Arzi first became interested in starting the clinical trial after seeing cats who had all or nearly all of their teeth taken out to treat FCGS, but who still experienced the pain and suffering of the disease even after various courses of corticosteroids and antibiotics following teeth removal.

“FCGS is a challenging disease to treat, and we were frustrated that some cats wouldn’t respond to traditional treatment,” Arzi said. “We were banging our heads against the wall and this stem cell therapy was a last resort.”

The technique involves taking a cat’s own fat-derived stem cells, processing and characterizing them, and then in turn giving them back intravenously to reduce inflammation and promote tissue regeneration. The study also identified a potentially useful biomarker which could determine if cats will respond to stem cell treatment.

“We’re the first researchers to come up with this patent-pending technique for any mammals, including humans,” Arzi said.

There is hope for humans also

As a naturally occurring animal disease, FCGS also has the potential to serve as a useful model for the treatment of human chronic oral inflammatory disease — an approach which is increasingly known as “One Health.”

Nasim Fazel, a board-certified dermatologist and dentist at the UC Davis Health System and co-author on the paper, has been working closely with the veterinary medicine team to perform comparative studies between histopathologic characteristics and blood inflammatory biomarkers of FCGS and various chronic oral inflammatory conditions in humans such as oral lichen planus, aphthous stomatitis and vesiculobullous diseases.

Oral lichen planus, just like FCGS, is a T-cell-mediated chronic inflammatory mucosal disorder. It bears similarities in disease presentation, clinical course and difficulty of treatment.

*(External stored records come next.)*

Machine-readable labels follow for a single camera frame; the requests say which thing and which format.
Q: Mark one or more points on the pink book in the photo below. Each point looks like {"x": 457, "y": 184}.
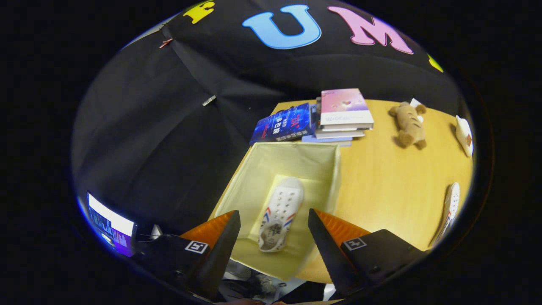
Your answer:
{"x": 345, "y": 106}

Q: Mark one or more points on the brown plush toy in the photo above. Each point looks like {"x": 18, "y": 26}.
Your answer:
{"x": 408, "y": 125}

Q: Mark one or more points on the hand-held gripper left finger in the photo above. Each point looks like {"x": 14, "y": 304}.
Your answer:
{"x": 220, "y": 254}

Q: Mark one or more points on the dark blue book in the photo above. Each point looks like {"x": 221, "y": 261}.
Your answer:
{"x": 283, "y": 125}

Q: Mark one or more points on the pale yellow fabric storage box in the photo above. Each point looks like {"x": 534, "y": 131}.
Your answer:
{"x": 254, "y": 178}

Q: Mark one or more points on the black backdrop cloth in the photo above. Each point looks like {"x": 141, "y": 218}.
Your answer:
{"x": 148, "y": 127}

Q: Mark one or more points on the computer monitor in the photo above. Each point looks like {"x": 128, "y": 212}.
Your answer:
{"x": 112, "y": 226}

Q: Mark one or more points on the white plush toy red label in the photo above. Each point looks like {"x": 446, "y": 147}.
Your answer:
{"x": 463, "y": 135}

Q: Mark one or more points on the silver backdrop clip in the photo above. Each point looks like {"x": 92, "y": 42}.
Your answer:
{"x": 208, "y": 100}

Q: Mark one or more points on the red backdrop clip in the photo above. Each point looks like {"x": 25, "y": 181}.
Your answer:
{"x": 166, "y": 42}

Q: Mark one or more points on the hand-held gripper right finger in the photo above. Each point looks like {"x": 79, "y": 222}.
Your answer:
{"x": 328, "y": 254}

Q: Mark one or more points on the white striped shoe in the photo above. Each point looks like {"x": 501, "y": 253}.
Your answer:
{"x": 281, "y": 203}
{"x": 452, "y": 199}

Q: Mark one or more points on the grey book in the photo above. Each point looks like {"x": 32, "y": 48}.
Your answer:
{"x": 338, "y": 132}

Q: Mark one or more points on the pale blue book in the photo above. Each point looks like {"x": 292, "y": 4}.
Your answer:
{"x": 326, "y": 140}

“I was really excited to hear about their work because the cat disease behaved very similarly to what I saw in my human patients with oral lichen planus,” Fazel said.

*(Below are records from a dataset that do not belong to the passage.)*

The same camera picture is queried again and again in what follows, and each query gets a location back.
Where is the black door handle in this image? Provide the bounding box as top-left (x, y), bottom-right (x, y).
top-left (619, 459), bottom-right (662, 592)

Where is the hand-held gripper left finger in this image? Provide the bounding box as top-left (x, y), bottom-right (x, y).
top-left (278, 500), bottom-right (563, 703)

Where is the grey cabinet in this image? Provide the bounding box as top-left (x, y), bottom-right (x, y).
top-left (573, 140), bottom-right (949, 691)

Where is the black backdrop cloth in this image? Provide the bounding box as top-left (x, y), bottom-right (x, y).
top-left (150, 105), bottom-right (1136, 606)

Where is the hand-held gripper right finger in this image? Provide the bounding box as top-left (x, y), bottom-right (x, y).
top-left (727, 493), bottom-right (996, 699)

Based on the success of the said research, she recently submitted a grant to establish a human clinical trial to use mesenchymal stem cell therapy to treat oral lichen planus.

“We’re in desperate need of novel therapies to treat chronic inflammatory mucosal disorders such as OLP, which are challenging to treat and of major impact to patients’ quality of life,” Fazel said. “Having this opportunity to translate what we’re learning in veterinary medicine to human medicine and working together to bring therapies discovered in the cat model to chronic oral inflammatory diseases in humans is exciting and has great potential.”

Collaborators and funding

Collaborating with Arzi and Fazel were Dori Borjesson, Frank Verstraete, Emily Mills-Ko, Amir Kol, Naomi Walker, Megan Badgley and William Murphy of the School of Veterinary Medicine, and Natalia Vapniarsky of the Department of Biomedical Engineering.

Funding for the study was initially supported by a grant from the veterinary school’s Center for Companion Animal Health and the George and Phyllis Miller Feline Health Trust of the San Francisco Foundation and two grants from the WINN Feline Foundation. Additional funds came from the National Institutes of Health.